ソースコードがわずか約1,000行というシンプルさも魅力で、ブラックボックス化されがちなエージェントの挙動を完全に把握・カスタマイズできる点が、プログラマーたちの心を掴んでいます。
Windowsでのインストール方法
WindowsのコマンドプロンプトまたはPowerShellで、以下のコマンドを実行してください。
pip install smolagents litellm python-dotenv※検索機能などを活用する場合は、以下のツールも併せて導入するのがおすすめです。
pip install duckduckgo-search基本的な使い方(コード例)
AIが自らPythonコードを生成して、論理的な質問に回答する最もシンプルな例です。今回はGeminiのAPIを利用します。
import os
from dotenv import load_dotenv
from smolagents import CodeAgent, LiteLLMModel
# .envファイルから環境変数を読み込む
load_dotenv()
# 環境変数からGeminiのAPIキーを取得
api_key = os.environ.get("GEMINI_API_KEY")
# GoogleのGeminiモデルを設定
model = LiteLLMModel(
model_id="gemini/gemini-3-flash-preview",
api_key=api_key
)
# エージェントを初期化
agent = CodeAgent(tools=[], model=model)
# 複雑な計算を依頼
result = agent.run("フィボナッチ数列の第10項を計算して、その数値に123を足した結果を教えて。")
print(result)「main.py」という名前で保存してください。
同階層に「.env」ファイルを用意して、APIキーを設定してください。
GEMINI_API_KEY="(ここに設定)"「main.py」を実行すると結果が出力されます。

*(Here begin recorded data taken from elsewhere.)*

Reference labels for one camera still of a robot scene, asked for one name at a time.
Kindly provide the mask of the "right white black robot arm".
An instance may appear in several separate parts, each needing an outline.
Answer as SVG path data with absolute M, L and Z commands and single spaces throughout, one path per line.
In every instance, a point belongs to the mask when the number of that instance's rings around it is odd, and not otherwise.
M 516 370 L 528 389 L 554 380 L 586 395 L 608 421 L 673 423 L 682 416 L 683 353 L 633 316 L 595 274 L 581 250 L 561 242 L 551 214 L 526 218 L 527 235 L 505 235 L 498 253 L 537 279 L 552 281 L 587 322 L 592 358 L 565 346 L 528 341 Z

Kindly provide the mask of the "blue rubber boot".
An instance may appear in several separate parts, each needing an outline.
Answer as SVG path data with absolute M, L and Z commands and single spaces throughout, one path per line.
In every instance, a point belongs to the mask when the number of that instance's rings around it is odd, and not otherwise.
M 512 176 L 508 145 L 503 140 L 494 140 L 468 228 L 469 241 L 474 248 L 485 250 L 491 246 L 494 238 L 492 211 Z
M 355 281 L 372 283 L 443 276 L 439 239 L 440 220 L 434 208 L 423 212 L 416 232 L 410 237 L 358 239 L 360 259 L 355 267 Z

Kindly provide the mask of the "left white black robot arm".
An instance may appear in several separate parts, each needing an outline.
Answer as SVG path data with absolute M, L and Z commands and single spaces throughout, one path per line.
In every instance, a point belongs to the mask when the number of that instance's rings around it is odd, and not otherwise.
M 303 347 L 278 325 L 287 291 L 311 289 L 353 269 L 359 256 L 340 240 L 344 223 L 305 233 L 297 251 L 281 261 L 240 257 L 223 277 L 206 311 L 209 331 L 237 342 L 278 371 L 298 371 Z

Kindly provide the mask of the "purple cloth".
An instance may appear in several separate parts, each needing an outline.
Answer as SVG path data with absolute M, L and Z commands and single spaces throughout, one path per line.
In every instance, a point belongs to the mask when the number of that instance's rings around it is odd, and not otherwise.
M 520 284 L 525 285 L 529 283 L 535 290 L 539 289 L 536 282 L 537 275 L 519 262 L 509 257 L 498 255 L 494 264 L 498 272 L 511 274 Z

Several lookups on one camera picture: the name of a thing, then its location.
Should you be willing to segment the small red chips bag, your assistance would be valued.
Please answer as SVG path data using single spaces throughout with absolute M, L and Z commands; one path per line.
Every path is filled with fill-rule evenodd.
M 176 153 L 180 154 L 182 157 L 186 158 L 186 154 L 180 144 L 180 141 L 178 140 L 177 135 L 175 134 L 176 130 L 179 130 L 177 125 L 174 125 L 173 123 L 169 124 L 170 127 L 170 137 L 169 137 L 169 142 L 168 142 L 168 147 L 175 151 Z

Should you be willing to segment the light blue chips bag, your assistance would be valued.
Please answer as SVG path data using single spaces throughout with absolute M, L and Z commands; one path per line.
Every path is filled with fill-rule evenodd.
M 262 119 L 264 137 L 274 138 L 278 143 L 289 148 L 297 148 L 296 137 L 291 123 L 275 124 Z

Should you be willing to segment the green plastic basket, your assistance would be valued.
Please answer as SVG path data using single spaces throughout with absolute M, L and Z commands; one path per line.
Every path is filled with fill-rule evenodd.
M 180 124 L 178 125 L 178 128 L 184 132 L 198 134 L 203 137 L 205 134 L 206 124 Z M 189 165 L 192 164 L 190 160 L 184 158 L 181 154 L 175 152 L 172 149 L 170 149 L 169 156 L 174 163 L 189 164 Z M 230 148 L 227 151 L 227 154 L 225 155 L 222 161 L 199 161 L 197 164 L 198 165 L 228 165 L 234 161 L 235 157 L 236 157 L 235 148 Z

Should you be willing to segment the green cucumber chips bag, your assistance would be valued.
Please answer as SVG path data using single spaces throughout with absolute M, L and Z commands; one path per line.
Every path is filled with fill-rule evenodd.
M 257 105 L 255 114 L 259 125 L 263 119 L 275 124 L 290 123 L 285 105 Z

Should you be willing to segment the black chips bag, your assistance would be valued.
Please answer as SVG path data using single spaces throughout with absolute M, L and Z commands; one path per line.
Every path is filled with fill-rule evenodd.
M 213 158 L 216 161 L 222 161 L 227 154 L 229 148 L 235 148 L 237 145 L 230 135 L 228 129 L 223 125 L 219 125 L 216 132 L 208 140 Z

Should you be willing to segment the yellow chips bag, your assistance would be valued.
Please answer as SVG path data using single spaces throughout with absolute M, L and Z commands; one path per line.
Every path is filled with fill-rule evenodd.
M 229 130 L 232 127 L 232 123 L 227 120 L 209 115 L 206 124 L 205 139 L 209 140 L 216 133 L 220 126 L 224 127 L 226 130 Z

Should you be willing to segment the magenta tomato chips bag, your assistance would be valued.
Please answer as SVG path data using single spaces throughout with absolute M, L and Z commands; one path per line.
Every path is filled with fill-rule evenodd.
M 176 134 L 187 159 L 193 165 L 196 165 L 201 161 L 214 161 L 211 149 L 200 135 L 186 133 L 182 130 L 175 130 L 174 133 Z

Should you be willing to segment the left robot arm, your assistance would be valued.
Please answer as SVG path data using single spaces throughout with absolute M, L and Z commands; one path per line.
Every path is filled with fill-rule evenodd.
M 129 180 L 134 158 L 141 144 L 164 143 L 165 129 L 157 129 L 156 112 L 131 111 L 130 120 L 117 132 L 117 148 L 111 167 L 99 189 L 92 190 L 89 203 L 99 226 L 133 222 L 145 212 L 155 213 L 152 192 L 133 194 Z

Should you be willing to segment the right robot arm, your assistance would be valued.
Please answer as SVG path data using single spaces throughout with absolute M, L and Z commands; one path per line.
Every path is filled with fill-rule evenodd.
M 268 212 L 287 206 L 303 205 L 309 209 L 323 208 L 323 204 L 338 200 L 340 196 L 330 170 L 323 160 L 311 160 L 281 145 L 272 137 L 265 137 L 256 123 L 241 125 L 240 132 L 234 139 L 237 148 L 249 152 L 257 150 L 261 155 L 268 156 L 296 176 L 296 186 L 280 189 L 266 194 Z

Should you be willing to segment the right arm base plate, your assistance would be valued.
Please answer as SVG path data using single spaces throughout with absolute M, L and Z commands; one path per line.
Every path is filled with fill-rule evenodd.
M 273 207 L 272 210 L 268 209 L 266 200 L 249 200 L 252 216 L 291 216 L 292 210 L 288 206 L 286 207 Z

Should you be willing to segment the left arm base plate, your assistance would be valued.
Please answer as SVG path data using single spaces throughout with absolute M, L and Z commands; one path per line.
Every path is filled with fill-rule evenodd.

╭────────────────────────────────────────────────────── New run ───────────────────────────────────────────────────────╮
│ │
│ フィボナッチ数列の第10項を計算して、その数値に123を足した結果を教えて。 │
│ │
╰─ LiteLLMModel - gemini/gemini-3-flash-preview ───────────────────────────────────────────────────────────────────────╯
━━━━━━━━━━━━━━━━━━━━━━━━━━━━━━━━━━━━━━━━━━━━━━━━━━━━━━━━ Step 1 ━━━━━━━━━━━━━━━━━━━━━━━━━━━━━━━━━━━━━━━━━━━━━━━━━━━━━━━━
─ Executing parsed code: ─────────────────────────────────────────────────────────────────────────────────────────────
def fibonacci(n):
a, b = 0, 1
for _ in range(n):
a, b = b, a + b
return a
# The 10th term (starting from F_1 = 1, F_2 = 1, ...)
# Or simply using the formula where F_0 = 0, F_1 = 1, ...
# If the sequence is 1, 1, 2, 3, 5, 8, 13, 21, 34, 55... then the 10th term is 55.
fib_10 = fibonacci(10)
result = fib_10 + 123
print(f"Fibonacci 10th term: {fib_10}")
print(f"Result: {result}")
──────────────────────────────────────────────────────────────────────────────────────────────────────────────────────
Execution logs:
Fibonacci 10th term: 55
Result: 178
Out: None
[Step 1: Duration 7.17 seconds| Input tokens: 2,174 | Output tokens: 937]
━━━━━━━━━━━━━━━━━━━━━━━━━━━━━━━━━━━━━━━━━━━━━━━━━━━━━━━━ Step 2 ━━━━━━━━━━━━━━━━━━━━━━━━━━━━━━━━━━━━━━━━━━━━━━━━━━━━━━━━
─ Executing parsed code: ─────────────────────────────────────────────────────────────────────────────────────────────
final_answer(178)
──────────────────────────────────────────────────────────────────────────────────────────────────────────────────────
Final answer: 178
[Step 2: Duration 2.44 seconds| Input tokens: 4,852 | Output tokens: 1,301]
178
実際の活用シーンやメリット
- 圧倒的な推論精度: プログラムを書いて実行するため、LLMが苦手とする数値計算ミスを回避できます。
- ミニマリズム: 依存関係が少なく、既存のプロジェクトに数行追加するだけでエージェント機能を組み込めます。
- 高い拡張性: 自分で作成したPython関数を「ツール」として即座にエージェントに渡すことができます。
AIにただ「聞く」だけでなく、AIに「作らせて動かす」。そんな開発体験をぜひ味わってみてくださいね。